Rispetto al racconto, nella rappresentazione romana la Sacra Famiglia giunge da destra verso la porta della città. Come nei riquadri precedenti, Maria è vestita come un’imperatrice, a dire la sua altissima dignità di Madre di Dio. Con la mano destra sembra accompagnare il piccolo Gesù che non si trova tra le sue braccia, ma cammina autonomamente in testa al gruppo.

Accanto a lei si trova Giuseppe, vestito con la toga clavata romana e dotato di mantello e bastone; anch’egli alza la mano destra, dimostrando di prendersi cura del piccolo Gesù.

A fare da corona alla Sacra Famiglia stanno i quattro angeli vestiti con tunica e mantello bianchi presenti anche nella scena dell’Epifania: tre di essi alzano la destra come per confermare ciò che sta accadendo. Il secondo da destra alza due dita per affermare la duplice natura del Bambino, vero Dio e vero Uomo. Il primo, sempre da destra, porta impressa sulla veste la gamma greca, simbolo della Trinità.

Il Bambino avanza con decisione e si presenta – sarebbe meglio dire si manifesta – al governatore. Sul suo mantello la lettera I – iota – l’iniziale del suo stesso nome in greco: Iesous.

Di fronte a lui sta il governatore Afrodisio, rivestito di un’ampia clamide blu con fermaglio ingioiellato sulla spalla destra e con il capo avvolto da un diadema. La posizione dei suoi piedi dice che è appena giunto al cospetto del divino Bambino e subito gli parla, riconoscendolo come Dio, come rende evidente la destra alzata nel gesto dell’adlocutio.
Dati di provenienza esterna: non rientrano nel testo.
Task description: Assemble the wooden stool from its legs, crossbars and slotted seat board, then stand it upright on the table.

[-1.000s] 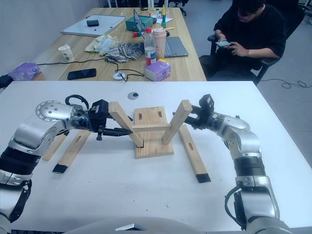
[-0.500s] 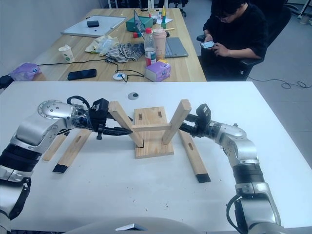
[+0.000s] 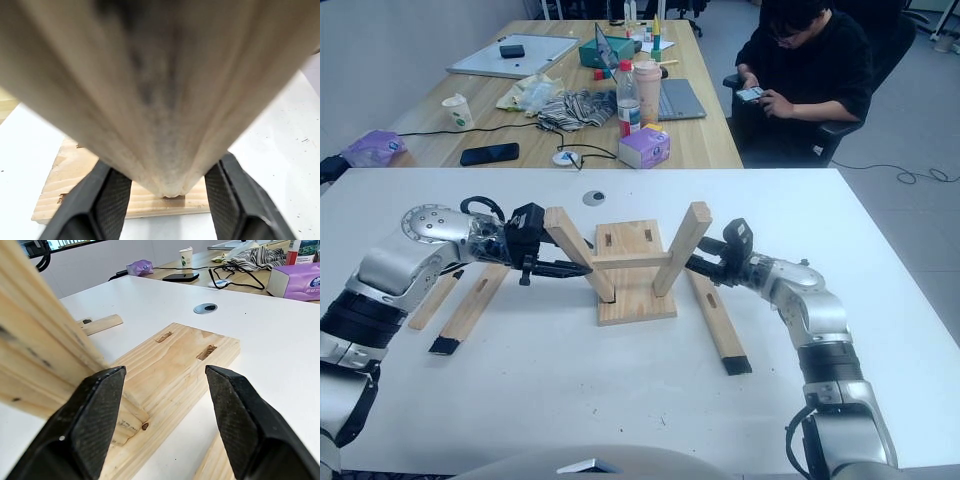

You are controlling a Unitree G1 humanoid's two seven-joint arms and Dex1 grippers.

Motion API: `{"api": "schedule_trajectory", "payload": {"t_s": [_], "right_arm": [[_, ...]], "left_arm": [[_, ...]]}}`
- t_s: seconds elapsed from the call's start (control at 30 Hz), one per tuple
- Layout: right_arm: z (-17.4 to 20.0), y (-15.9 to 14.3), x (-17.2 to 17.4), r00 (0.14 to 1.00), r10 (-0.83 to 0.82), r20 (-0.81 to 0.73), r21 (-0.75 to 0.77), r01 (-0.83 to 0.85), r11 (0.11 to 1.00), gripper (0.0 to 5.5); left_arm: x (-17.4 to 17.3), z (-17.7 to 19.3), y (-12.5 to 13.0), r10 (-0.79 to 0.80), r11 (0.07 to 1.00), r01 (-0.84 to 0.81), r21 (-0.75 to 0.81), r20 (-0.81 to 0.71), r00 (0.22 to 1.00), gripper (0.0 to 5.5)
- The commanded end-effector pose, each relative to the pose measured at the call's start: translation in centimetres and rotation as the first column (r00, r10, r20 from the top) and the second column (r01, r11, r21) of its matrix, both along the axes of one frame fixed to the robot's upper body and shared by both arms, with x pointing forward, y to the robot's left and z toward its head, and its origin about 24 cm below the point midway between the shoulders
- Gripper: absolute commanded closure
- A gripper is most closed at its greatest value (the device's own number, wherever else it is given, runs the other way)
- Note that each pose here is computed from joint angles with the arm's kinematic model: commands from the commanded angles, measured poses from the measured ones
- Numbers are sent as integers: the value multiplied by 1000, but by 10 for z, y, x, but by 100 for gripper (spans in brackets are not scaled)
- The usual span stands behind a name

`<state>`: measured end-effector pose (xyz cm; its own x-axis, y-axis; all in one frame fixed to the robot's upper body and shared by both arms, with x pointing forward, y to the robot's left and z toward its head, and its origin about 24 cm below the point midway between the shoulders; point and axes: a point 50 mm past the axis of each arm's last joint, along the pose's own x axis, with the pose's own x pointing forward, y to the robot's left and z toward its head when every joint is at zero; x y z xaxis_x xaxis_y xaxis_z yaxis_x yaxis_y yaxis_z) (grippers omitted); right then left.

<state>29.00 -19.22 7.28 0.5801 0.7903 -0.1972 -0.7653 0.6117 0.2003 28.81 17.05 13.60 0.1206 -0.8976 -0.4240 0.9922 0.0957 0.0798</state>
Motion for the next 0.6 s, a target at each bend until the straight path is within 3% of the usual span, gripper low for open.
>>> {"api": "schedule_trajectory", "payload": {"t_s": [0.03,0.2,0.3,0.33,0.4,0.47,0.6], "right_arm": [[8,-1,-6,999,-32,36,45,31,999,255],[12,0,-4,1000,-7,21,30,7,1000,255],[14,-2,-2,1000,2,19,22,-2,1000,255],[15,-4,-1,1000,-4,22,19,4,1000,255],[15,-10,0,998,-43,36,18,43,999,255],[14,-12,-1,995,-81,55,29,80,996,255],[14,-17,-5,988,-129,88,29,127,991,255]], "left_arm": [[-135,-182,34,141,804,276,527,-620,772,347],[-142,-195,24,164,823,251,509,-637,753,347],[-127,-190,21,179,868,153,473,-585,791,347],[-115,-181,20,197,895,95,436,-578,792,347],[-83,-145,21,213,955,-50,291,-562,800,294],[-67,-96,37,211,971,-124,203,-495,843,263],[-57,-59,57,245,959,-156,234,-422,873,197]]}}
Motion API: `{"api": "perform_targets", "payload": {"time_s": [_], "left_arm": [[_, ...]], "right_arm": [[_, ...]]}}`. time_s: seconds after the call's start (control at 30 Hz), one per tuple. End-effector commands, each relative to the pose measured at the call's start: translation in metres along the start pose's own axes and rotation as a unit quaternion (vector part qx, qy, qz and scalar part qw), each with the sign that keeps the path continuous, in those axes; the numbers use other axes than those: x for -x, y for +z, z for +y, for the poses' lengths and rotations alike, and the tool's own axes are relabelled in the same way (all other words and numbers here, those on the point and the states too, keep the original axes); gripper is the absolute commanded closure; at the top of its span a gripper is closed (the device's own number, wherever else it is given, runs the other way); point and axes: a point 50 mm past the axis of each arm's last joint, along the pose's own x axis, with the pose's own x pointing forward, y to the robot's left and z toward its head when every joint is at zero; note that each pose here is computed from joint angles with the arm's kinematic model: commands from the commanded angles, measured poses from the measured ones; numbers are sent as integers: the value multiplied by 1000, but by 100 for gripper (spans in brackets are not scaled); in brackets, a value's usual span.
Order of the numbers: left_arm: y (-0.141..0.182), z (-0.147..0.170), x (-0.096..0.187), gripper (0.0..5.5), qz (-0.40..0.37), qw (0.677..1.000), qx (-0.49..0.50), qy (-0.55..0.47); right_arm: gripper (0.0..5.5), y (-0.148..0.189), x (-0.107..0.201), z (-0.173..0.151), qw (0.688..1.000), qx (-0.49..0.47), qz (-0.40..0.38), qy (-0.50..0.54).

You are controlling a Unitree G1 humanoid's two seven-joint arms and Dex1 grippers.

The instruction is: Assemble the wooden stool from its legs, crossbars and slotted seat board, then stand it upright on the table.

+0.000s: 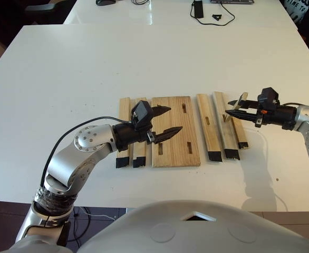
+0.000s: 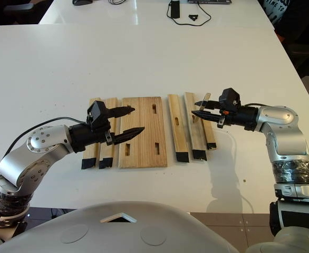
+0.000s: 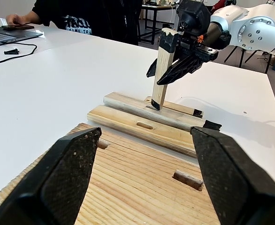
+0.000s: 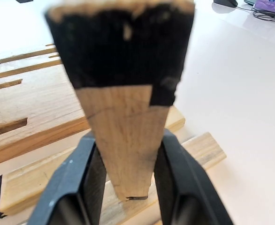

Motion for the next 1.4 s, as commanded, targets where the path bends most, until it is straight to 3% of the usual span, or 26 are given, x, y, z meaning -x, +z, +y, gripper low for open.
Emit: {"api": "perform_targets", "payload": {"time_s": [0.03, 0.33, 0.6, 0.87, 1.4], "left_arm": [[1, 0, 2, 196, 7, 1000, -5, 0], [0, -1, 4, 196, 12, 1000, -8, -4], [0, -2, 6, 196, 20, 1000, -13, -12], [-2, -3, 7, 196, 29, 999, -19, -18], [-2, -4, 5, 196, 33, 999, -26, -27]], "right_arm": [[422, -8, -2, 1, 1000, 14, 16, 0], [422, -19, 1, 17, 999, 4, 13, 47], [422, -49, 16, 31, 994, -5, 63, 83], [422, -46, 17, 29, 993, 18, 64, 97], [422, -45, 27, 17, 962, 84, 176, 193]]}}
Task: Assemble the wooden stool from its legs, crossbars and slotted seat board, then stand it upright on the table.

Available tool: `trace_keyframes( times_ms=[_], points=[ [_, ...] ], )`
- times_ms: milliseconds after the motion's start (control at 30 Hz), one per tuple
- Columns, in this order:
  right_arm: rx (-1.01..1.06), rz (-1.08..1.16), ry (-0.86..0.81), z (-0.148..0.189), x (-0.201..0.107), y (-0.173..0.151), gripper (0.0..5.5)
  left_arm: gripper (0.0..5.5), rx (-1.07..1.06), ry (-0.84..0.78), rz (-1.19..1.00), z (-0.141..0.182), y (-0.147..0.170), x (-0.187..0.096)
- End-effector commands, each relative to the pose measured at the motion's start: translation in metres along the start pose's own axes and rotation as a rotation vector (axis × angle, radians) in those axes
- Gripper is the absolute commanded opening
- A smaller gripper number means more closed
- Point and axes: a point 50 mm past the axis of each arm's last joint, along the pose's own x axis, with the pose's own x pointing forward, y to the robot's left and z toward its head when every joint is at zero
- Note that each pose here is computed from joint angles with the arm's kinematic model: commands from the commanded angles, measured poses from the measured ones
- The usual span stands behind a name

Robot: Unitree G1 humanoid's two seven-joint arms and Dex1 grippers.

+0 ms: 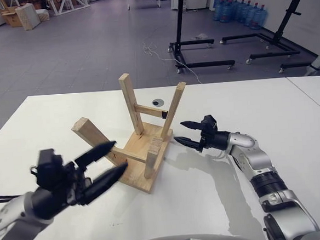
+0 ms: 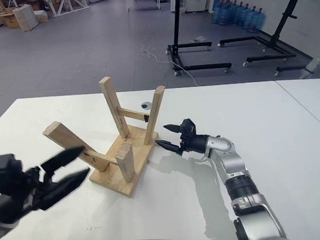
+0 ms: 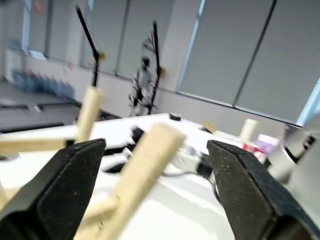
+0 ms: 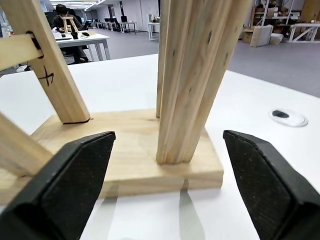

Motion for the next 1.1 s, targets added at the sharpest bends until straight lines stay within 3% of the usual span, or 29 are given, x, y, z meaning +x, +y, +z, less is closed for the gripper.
trace_keyframes(
  times_ms=[33,333,567,733,1100],
  points=[
    [-0.043,-0.023,0.018,-0.002,0.006,-0.007,4.00,3.70,-0.048,0.173,-0.001,-0.031,0.012,0.012],
    [0.044,0.027,-0.028,0.000,0.030,-0.021,4.00,3.70,-0.059,0.246,0.032,-0.051,0.024,0.006],
    [0.092,0.139,-0.014,-0.005,0.052,-0.014,4.00,3.70,-0.042,0.260,0.045,-0.060,0.031,0.009],
    [0.086,0.326,0.025,-0.018,0.051,0.014,4.00,3.70,-0.110,0.216,0.086,-0.068,0.033,-0.002],
    [0.072,0.439,0.049,-0.017,0.021,0.051,4.00,3.70,-0.063,0.327,0.342,-0.086,0.055,-0.048]
  ],
)
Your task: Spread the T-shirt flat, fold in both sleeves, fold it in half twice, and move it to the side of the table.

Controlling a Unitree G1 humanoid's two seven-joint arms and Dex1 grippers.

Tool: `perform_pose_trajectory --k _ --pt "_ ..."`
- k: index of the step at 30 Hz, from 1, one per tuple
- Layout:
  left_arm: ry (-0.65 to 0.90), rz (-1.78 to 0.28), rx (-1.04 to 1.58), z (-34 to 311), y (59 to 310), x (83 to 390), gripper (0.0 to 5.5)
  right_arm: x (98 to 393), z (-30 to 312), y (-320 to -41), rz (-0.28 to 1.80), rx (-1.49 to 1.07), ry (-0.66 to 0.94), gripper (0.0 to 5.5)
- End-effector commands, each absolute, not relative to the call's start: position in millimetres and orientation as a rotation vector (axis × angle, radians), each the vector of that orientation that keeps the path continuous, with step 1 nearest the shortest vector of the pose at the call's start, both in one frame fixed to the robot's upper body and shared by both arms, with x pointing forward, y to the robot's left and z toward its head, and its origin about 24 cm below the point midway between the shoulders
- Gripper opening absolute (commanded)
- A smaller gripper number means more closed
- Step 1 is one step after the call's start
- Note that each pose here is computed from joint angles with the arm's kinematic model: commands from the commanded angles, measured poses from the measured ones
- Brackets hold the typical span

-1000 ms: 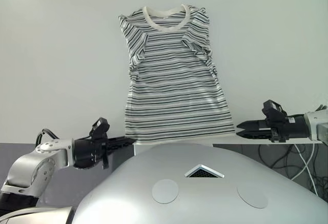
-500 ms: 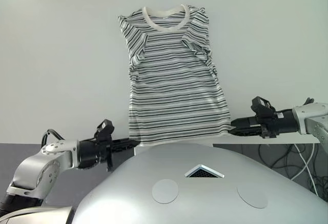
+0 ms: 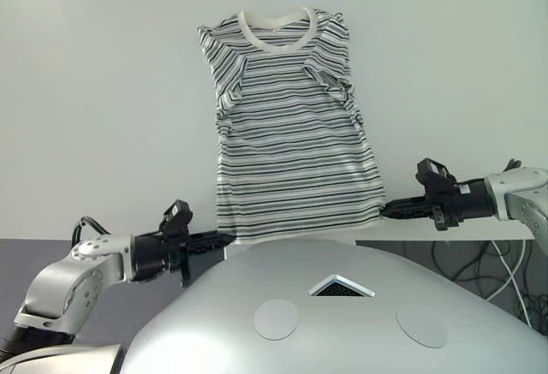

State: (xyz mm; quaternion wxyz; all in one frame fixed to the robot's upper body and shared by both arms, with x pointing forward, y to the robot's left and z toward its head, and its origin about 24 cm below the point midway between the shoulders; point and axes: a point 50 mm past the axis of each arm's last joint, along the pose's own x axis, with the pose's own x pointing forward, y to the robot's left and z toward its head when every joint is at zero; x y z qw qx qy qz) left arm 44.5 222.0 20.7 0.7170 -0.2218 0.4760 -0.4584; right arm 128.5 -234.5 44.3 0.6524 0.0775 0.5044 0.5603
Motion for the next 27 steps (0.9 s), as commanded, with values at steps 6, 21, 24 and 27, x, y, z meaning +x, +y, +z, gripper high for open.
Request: perform_pose_trajectory --k 6,21,24,27 --pt "1.057 -0.97 -0.389 20.9 231.3 49.2 0.0 126.9 51.2 -236.2 1.292 0.135 1.1 0.02" --pt "0.497 -1.295 0.09 90.3 235.4 55.8 0.0 97.9 107.6 -239.4 1.284 -0.026 0.728 0.02" --pt "0.403 -1.279 0.112 111.5 242.3 55.6 0.0 94.2 122.9 -242.4 1.252 -0.039 0.626 0.02" --pt "0.318 -1.23 0.095 126.8 250.4 61.7 0.0 91.3 139.0 -245.5 1.225 -0.029 0.51 0.02"
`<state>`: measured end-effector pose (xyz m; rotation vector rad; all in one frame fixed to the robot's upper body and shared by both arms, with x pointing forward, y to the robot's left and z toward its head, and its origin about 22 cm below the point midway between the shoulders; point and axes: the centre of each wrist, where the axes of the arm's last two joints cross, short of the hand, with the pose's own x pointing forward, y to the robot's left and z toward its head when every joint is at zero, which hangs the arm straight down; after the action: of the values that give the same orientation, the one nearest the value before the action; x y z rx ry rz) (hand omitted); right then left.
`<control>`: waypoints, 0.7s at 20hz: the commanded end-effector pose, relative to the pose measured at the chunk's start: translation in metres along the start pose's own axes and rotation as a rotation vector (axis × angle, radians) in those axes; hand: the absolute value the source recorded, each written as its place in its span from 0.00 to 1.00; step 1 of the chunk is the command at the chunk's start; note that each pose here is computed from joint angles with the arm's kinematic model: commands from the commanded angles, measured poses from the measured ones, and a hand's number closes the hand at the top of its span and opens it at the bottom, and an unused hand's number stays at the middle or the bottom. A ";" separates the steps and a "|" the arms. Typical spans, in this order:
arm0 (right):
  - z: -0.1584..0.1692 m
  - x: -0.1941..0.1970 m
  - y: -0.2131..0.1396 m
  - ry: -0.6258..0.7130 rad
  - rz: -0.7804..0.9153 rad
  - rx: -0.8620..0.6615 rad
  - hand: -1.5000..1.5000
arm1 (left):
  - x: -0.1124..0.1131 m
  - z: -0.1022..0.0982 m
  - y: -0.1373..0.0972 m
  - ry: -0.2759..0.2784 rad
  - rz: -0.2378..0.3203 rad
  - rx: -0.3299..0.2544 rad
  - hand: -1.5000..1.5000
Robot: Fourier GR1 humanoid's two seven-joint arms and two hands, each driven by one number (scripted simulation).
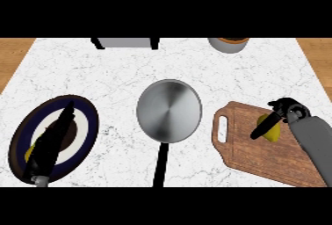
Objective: Pick the lemon from the cutting board and place it in the pan
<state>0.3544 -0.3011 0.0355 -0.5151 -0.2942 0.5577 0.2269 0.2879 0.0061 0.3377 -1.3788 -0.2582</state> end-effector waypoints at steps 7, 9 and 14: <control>-0.018 0.003 0.012 -0.004 -0.090 -0.015 1.00 | -0.004 0.005 -0.008 0.001 -0.002 -0.008 0.50; -0.018 -0.011 0.024 0.000 -0.097 0.008 1.00 | 0.003 0.007 0.006 0.003 -0.003 0.010 0.50; -0.020 -0.009 0.034 -0.024 -0.137 -0.002 1.00 | -0.009 0.003 0.002 -0.005 -0.004 0.004 0.50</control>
<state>0.3485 -0.3026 0.0152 -0.5184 -0.3649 0.4539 0.2223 0.2891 0.0020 0.3410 -1.3801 -0.2554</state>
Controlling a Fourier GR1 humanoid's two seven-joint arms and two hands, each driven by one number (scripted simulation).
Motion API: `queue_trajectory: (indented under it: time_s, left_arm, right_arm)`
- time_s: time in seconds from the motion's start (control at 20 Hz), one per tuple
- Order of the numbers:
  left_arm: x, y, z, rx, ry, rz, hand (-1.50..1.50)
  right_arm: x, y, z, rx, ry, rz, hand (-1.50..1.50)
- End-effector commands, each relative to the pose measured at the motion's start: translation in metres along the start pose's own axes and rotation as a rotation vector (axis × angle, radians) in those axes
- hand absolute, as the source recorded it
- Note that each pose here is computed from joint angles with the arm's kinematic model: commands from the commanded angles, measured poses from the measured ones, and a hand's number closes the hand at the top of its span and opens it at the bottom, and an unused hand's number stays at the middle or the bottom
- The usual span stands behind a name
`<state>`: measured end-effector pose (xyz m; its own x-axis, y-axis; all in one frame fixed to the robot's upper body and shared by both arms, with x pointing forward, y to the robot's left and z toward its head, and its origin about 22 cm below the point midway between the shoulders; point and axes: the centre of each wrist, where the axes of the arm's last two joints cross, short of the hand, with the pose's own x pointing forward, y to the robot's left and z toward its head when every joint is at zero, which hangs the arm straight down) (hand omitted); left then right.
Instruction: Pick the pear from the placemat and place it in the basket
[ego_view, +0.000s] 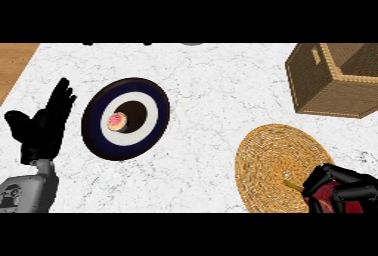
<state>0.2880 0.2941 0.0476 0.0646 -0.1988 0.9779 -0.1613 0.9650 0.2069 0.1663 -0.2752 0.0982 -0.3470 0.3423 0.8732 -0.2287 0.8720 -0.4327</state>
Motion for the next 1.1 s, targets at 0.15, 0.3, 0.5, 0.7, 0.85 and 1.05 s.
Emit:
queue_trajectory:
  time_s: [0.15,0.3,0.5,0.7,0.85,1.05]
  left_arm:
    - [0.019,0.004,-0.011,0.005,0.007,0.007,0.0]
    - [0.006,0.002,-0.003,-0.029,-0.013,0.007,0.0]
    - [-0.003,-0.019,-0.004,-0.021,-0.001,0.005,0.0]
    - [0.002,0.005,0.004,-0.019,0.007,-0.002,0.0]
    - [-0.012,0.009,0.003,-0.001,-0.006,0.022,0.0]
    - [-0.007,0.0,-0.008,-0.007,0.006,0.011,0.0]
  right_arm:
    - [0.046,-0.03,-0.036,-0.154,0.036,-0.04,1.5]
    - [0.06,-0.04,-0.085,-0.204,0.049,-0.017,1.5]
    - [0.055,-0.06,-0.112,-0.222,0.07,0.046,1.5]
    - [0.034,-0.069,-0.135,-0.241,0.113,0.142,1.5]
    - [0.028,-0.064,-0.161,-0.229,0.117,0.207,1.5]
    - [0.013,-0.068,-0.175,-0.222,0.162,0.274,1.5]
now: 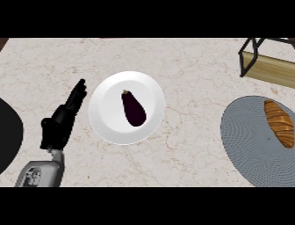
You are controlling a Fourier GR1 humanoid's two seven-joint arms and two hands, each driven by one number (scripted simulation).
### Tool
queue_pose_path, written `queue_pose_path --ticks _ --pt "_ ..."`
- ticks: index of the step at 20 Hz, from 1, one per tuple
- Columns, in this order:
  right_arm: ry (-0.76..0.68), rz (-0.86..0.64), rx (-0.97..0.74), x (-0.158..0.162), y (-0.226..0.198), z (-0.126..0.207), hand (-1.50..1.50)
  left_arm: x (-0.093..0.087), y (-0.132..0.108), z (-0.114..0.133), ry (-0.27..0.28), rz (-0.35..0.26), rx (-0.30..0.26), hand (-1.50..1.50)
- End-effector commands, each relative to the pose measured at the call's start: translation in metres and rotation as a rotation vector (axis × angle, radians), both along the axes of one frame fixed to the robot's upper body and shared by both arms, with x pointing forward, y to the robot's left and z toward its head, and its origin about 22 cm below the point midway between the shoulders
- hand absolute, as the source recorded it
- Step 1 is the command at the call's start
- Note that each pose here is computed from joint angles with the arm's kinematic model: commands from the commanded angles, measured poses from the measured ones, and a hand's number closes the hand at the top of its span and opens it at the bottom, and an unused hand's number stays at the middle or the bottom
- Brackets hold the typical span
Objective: Pick the cupcake from the placemat and place it in the tiered shelf
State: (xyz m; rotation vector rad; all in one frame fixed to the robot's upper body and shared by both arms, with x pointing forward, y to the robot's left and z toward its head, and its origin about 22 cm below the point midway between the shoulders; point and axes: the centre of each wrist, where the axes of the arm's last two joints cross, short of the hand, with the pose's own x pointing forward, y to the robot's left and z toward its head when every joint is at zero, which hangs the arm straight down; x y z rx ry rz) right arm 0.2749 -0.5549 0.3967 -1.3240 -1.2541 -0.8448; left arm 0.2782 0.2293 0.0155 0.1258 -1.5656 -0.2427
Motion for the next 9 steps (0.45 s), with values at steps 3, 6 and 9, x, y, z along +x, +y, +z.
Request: queue_pose_path --ticks 3,6,9 --pt "0.164 0.017 0.007 -0.067 -0.039 0.005 -1.5 -0.002 0.003 -0.001 0.017 0.026 -0.016 0.0" --pt "0.173 0.053 0.023 -0.097 -0.057 -0.004 -1.5 -0.003 0.007 -0.009 -0.009 0.018 -0.01 0.0" --pt "0.141 0.084 0.031 -0.135 -0.066 0.009 -1.5 -0.008 0.013 -0.003 0.018 0.032 0.001 0.0"
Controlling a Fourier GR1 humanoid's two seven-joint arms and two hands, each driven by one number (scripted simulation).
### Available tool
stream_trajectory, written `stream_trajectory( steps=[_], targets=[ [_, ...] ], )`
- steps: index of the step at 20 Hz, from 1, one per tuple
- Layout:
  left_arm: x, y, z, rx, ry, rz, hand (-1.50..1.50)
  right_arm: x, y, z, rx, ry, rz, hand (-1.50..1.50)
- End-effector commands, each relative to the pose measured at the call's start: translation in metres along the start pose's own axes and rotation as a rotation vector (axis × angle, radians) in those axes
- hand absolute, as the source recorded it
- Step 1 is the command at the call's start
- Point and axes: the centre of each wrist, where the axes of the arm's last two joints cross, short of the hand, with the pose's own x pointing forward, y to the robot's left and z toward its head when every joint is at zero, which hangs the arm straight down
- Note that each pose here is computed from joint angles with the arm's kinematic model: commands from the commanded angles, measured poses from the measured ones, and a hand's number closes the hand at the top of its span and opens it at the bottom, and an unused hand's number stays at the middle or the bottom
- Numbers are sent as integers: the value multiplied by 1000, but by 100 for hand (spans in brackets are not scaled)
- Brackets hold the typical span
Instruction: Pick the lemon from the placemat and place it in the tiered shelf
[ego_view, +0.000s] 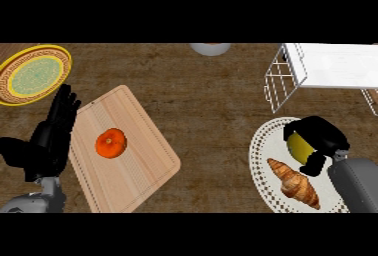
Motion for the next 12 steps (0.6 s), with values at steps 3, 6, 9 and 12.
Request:
stream_trajectory(
  steps=[3,6,9,12],
  targets=[
    [-1,17,4,21,23,3,0,-3,0,9,-93,-46,12,150],
    [2,15,6,29,-5,-10,0,3,13,14,-93,159,-69,150],
    [-5,8,9,6,-5,5,0,6,22,22,-70,335,-164,150],
    [-4,3,19,25,10,3,0,25,4,30,-106,298,-286,150]
  ],
)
Accanto a lui sta un sacerdote che sembra assecondare i gesti e le parole del governatore e dietro si trovano invece i soldati che, con volto pensoso, si interrogano su ciò che sta accadendo. Uno dei personaggi del seguito si volge verso i compagni, come a volerli interpellare.

Del resto, In quel momento, tutte le loro certezze sono crollate, insieme ai 365 idoli: il vero Dio è di fronte a loro.